La force des représentations issues de l’ethnographie impériale, pas plus que la crainte de laisser à son cours un nouveau génocide, ne rendent cependant entièrement compte de ce problème de qualification. Rappelons à ce stade que, loin d’être une discussion byzantine, celle-ci pèse lourdement sur la nature des réactions internationales et c’est notamment ce statut qui est moralement problématique. Tout se passe comme si une stratégie de terreur faite de massacres, d’expulsions, de destructions de villages et de récoltes, n’était réellement grave que si elle pouvait être rapportée à notre propre représentation du mal absolu, autrement dit le génocide hitlérien. Comme en bien d’autres domaines, cette lecture européocentriste n’a d’autre effet que d’escamoter la complexité du réel au profit de schémas qui lui sont étrangers. Ou plutôt si, elle en a un autre, celui de nous rendre progressivement insensibles à tout ce qui ne serait pas de l’ordre du crime majuscule et qui serait dès lors renvoyé dans la catégorie des faits-divers internationaux. En pratique, si l’on veut bien se souvenir que la paix et la démocratie ne sont pas des produits injectables, les impératifs du moment sont clairs : continuer d’exercer des pressions sur le gouvernement soudanais (condamnation politique, gel des avoirs à l’étranger, jugement des criminels…) pour obtenir le désarmement des miliciens, augmenter l’aide d’urgence et déployer d’importants moyens logistiques, encore scandaleusement insuffisants à l’heure où ces lignes sont écrites. Une intervention armée internationale serait, dans ce contexte, une catastrophe dans la catastrophe. Elle ruinerait la possibilité d’améliorer les secours sans offrir la moindre alternative politique permettant de sortir de la crise et c’est notamment pourquoi il importe d’échapper à cette logique du tout ou rien contenue dans la qualification de génocide.

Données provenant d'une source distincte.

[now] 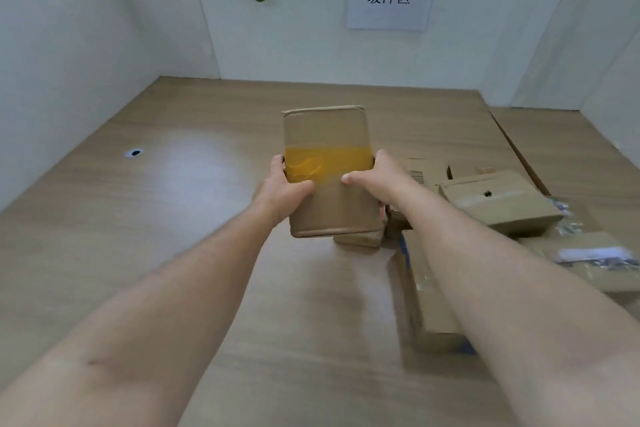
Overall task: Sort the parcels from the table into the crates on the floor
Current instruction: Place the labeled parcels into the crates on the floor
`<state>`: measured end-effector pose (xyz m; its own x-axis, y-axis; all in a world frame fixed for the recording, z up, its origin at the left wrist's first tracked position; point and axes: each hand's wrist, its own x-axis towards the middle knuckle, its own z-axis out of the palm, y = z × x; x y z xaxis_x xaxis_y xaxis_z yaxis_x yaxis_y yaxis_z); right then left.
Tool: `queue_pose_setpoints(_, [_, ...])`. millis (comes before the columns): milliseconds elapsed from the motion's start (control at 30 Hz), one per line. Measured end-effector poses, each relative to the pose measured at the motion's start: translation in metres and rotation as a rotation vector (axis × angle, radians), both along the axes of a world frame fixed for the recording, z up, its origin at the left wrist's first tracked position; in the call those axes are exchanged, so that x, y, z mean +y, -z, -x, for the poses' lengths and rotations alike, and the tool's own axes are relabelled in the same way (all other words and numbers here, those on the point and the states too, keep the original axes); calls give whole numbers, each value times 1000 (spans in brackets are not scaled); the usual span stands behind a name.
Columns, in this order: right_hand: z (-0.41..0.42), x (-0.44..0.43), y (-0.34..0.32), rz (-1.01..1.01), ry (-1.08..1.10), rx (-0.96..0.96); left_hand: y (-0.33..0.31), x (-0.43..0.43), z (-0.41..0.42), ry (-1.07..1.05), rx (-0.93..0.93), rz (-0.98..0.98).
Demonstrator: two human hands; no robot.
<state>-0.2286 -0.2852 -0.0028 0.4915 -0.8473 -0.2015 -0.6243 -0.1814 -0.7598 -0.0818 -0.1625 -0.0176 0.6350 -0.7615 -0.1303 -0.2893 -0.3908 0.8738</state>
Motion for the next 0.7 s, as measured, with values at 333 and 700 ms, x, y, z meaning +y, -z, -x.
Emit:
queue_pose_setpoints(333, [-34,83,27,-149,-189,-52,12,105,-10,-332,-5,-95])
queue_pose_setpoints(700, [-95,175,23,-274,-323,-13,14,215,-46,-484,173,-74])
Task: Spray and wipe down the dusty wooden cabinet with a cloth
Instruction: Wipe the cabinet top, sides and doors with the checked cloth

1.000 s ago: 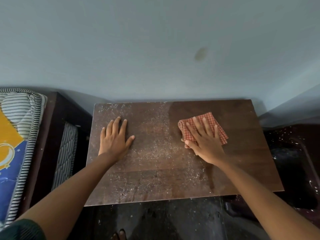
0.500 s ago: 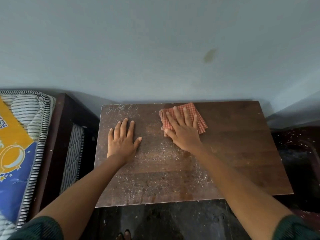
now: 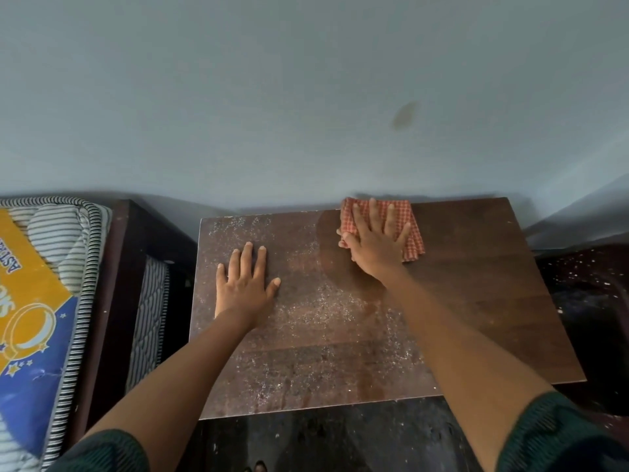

Reste que, sur un plan juridique, la jurisprudence Srebrenica rend tenable cette accusation. Si ce massacre perpétré en 1995 fut un « acte de génocide », comme l’a affirmé récemment le Tribunal pénal international pour l’ex-Yougoslavie, il doit en aller de même pour le Darfour. Mais c’est la mollesse de la notion, et non la force du droit, qui s’illustre ici. De la Birmanie à la Tchétchénie et du Libéria à l’Angola, combien de tueries et de violences politiques pourraient être qualifiées de « génocides » ? Quasiment toutes, depuis cette interprétation plus que contestable faite par le TPI. La justice n’a rien à gagner à ce maximalisme, et il faut souhaiter que la Cour pénale internationale sache y résister dans l’avenir. On l’aidera, en faisant du jugement politique autre chose qu’une condamnation morale et/ou un verdict juridique.